What to do =>
Retype every line of the data, keeping each word exactly.

Information supplied =>
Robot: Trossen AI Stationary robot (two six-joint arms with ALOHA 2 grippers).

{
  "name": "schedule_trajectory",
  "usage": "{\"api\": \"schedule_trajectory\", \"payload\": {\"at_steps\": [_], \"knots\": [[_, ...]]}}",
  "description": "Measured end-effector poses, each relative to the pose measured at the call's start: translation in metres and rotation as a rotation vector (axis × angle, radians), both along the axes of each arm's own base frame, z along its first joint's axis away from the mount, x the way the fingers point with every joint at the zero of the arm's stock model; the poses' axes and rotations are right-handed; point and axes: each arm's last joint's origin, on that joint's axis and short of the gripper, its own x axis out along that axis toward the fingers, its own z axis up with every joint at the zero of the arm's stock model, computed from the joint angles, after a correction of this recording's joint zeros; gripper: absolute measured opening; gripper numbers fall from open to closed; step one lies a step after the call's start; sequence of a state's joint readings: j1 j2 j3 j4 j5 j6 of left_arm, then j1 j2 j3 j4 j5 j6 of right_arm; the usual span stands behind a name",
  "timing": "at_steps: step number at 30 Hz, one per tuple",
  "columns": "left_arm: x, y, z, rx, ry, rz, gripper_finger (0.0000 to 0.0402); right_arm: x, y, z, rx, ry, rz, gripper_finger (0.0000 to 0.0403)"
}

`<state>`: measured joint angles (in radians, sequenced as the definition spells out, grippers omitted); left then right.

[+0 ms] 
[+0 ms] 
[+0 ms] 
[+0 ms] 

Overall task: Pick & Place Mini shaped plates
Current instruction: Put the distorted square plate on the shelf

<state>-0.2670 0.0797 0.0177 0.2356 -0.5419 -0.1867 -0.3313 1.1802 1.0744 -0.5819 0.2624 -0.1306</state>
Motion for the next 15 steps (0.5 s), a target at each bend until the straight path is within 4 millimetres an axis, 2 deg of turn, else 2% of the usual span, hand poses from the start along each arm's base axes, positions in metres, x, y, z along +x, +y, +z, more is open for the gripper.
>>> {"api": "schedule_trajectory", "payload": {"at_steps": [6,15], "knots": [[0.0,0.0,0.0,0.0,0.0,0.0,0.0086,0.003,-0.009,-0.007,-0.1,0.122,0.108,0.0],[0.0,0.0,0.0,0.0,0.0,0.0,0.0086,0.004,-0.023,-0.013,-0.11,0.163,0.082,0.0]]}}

Answer space =>
Robot: Trossen AI Stationary robot (two six-joint arms with ALOHA 2 grippers).

{
  "name": "schedule_trajectory",
  "usage": "{\"api\": \"schedule_trajectory\", \"payload\": {\"at_steps\": [_], \"knots\": [[_, ...]]}}",
  "description": "Measured end-effector poses, each relative to the pose measured at the call's start: translation in metres and rotation as a rotation vector (axis × angle, radians), both along the axes of each arm's own base frame, z along its first joint's axis away from the mount, x the way the fingers point with every joint at the zero of the arm's stock model; the poses' axes and rotations are right-handed; point and axes: each arm's last joint's origin, on that joint's axis and short of the gripper, its own x axis out along that axis toward the fingers, its own z axis up with every joint at the zero of the arm's stock model, computed from the joint angles, after a correction of this recording's joint zeros; gripper: absolute measured opening; gripper numbers fall from open to closed; step one lies a step after the call's start; sequence of a state's joint readings: j1 j2 j3 j4 j5 j6 of left_arm, then j1 j2 j3 j4 j5 j6 of right_arm; the usual span stands behind a name",
  "timing": "at_steps: step number at 30 Hz, one per tuple",
  "columns": "left_arm: x, y, z, rx, ry, rz, gripper_finger (0.0000 to 0.0402); right_arm: x, y, z, rx, ry, rz, gripper_finger (0.0000 to 0.0403)"
}

`<state>`: measured joint angles (in radians, sequenced as the definition spells out, grippers omitted); left then right.

[+0 ms] 
[+0 ms] 
[+0 ms] 
[+0 ms] 

Overall task: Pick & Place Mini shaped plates
Current instruction: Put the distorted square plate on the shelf

<state>-0.2670 0.0797 0.0177 0.2356 -0.5419 -0.1867 -0.3313 1.1802 1.0744 -0.5819 0.2624 -0.1306</state>
Motion for the next 15 steps (0.5 s), a target at each bend until the straight path is within 4 millimetres an axis, 2 deg of turn, else 2% of the usual span, hand poses from the start along each arm's base axes, positions in metres, x, y, z along +x, +y, +z, more is open for the gripper.
>>> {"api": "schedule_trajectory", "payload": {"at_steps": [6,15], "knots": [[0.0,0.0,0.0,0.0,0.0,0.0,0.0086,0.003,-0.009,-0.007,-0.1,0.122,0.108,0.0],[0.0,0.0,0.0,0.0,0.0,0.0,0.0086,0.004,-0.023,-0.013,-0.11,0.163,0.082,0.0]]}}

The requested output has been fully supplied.